I have created a beam script to get data from kafka and push it to BigQuery using Apache Beam. For now I am using java-direct-runner and just need to push data to my bigquery.
This is my code:-
package com.knoldus.section8;
import com.google.api.services.bigquery.model.TableFieldSchema;
import com.google.api.services.bigquery.model.TableRow;
import com.google.api.services.bigquery.model.TableSchema;
import com.google.auth.oauth2.GoogleCredentials;
import com.google.cloud.bigquery.storage.v1beta1.BigQueryStorageClient;
import com.google.common.collect.Lists;
import org.apache.beam.sdk.Pipeline;
import org.apache.beam.sdk.extensions.gcp.options.GcpOptions;
import org.apache.beam.sdk.io.gcp.bigquery.BigQueryIO;
import org.apache.beam.sdk.io.gcp.bigquery.WriteResult;
import org.apache.beam.sdk.io.kafka.KafkaIO;
import org.apache.beam.sdk.options.PipelineOptions;
import org.apache.beam.sdk.options.PipelineOptionsFactory;
import org.apache.beam.sdk.transforms.DoFn;
import org.apache.beam.sdk.transforms.ParDo;
import org.apache.beam.sdk.transforms.Values;
import org.apache.beam.sdk.values.PCollection;
import org.apache.kafka.common.serialization.LongDeserializer;
import java.io.FileInputStream;
import java.io.IOException;
import java.util.ArrayList;
public class KafkaStreaming {
static GoogleCredentials authExplicit(String jsonPath) throws IOException {
// You can specify a credential file by providing a path to GoogleCredentials.
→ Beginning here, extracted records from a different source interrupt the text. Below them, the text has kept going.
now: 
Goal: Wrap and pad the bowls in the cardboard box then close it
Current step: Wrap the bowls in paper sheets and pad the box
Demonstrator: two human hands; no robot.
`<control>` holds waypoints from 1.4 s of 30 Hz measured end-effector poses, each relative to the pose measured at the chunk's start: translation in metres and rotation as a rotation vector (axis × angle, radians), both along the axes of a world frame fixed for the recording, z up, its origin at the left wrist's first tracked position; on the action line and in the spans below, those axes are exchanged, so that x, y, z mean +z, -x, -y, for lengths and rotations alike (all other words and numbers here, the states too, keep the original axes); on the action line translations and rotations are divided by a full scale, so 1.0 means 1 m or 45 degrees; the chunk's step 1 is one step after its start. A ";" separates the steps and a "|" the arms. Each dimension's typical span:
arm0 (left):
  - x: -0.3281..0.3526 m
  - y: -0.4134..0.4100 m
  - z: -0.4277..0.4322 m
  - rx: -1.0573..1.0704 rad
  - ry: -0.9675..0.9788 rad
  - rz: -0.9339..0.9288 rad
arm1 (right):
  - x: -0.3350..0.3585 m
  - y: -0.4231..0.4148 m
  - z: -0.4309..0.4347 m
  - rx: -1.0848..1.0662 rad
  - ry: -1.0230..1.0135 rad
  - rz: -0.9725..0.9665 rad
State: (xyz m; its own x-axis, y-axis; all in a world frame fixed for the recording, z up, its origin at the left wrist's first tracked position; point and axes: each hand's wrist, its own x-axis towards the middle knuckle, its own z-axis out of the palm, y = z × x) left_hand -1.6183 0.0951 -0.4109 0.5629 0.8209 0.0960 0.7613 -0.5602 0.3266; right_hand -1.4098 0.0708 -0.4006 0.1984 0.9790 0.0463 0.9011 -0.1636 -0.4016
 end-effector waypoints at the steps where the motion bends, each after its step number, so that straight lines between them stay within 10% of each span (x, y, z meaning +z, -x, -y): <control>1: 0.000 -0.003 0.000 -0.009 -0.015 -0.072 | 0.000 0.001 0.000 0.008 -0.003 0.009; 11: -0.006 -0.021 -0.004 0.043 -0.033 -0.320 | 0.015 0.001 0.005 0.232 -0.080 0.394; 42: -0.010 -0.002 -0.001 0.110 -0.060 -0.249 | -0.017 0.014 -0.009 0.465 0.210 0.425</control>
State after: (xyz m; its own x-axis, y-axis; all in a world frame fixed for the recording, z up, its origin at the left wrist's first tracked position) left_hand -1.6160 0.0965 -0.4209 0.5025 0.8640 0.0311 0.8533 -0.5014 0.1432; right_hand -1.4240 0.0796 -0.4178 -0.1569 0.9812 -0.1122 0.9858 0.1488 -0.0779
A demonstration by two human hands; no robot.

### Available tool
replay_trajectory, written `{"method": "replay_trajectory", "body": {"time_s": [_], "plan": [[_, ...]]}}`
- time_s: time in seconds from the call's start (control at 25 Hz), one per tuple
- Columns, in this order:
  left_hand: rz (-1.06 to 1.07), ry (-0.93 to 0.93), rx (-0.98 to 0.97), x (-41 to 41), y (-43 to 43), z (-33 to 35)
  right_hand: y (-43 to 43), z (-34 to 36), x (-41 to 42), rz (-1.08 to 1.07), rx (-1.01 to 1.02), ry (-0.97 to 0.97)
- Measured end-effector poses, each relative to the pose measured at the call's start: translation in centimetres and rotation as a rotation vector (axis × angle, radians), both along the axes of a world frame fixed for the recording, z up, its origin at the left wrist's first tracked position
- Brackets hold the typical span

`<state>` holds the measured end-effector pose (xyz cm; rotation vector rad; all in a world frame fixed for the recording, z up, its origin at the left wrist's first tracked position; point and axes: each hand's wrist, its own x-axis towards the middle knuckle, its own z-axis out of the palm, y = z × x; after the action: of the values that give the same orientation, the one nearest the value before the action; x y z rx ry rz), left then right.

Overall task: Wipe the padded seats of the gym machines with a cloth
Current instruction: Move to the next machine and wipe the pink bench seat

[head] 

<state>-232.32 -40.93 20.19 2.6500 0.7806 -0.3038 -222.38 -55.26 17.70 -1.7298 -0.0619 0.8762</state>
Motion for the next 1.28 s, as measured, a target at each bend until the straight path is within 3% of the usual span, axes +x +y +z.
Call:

// Otherwise credentials are read from the GOOGLE_APPLICATION_CREDENTIALS environment variable.
GoogleCredentials credentials = GoogleCredentials.fromStream(new FileInputStream(jsonPath))
.createScoped(Lists.newArrayList("https://www.googleapis.com/auth/cloud-platform"));
return credentials;
}
public static void main(String[] args) throws IOException {
PipelineOptions options = PipelineOptionsFactory.create();
GcpOptions gcpOptions = options.as(GcpOptions.class);
gcpOptions.setProject("excellent-guard-314111");
gcpOptions.setGcpTempLocation("./");
System.out.println(gcpOptions.getGcpCredential());
gcpOptions.setGcpCredential(
authExplicit(
"excellent-guard-314111-01f257a67f01.json"));
Pipeline p = Pipeline.create(options);
ArrayList<TableFieldSchema> columns = new ArrayList<>();
columns.add(new TableFieldSchema().setName("deviceID").setType("STRING"));
columns.add(new TableFieldSchema().setName("name").setType("STRING"));
columns.add(new TableFieldSchema().setName("description").setType("STRING"));
columns.add(new TableFieldSchema().setName("eventtime").setType("LONG"));
columns.add(new TableFieldSchema().setName("temperature").setType("DOUBLE"));
columns.add(new TableFieldSchema().setName("unit").setType("STRING"));
TableSchema tblSchema = new TableSchema().setFields(columns);
PCollection<IotEvent> iotEventPCollection = p.apply(KafkaIO.<Long, IotEvent>read().withBootstrapServers("localhost:9092").withTopic("test-new").withKeyDeserializer(LongDeserializer.class)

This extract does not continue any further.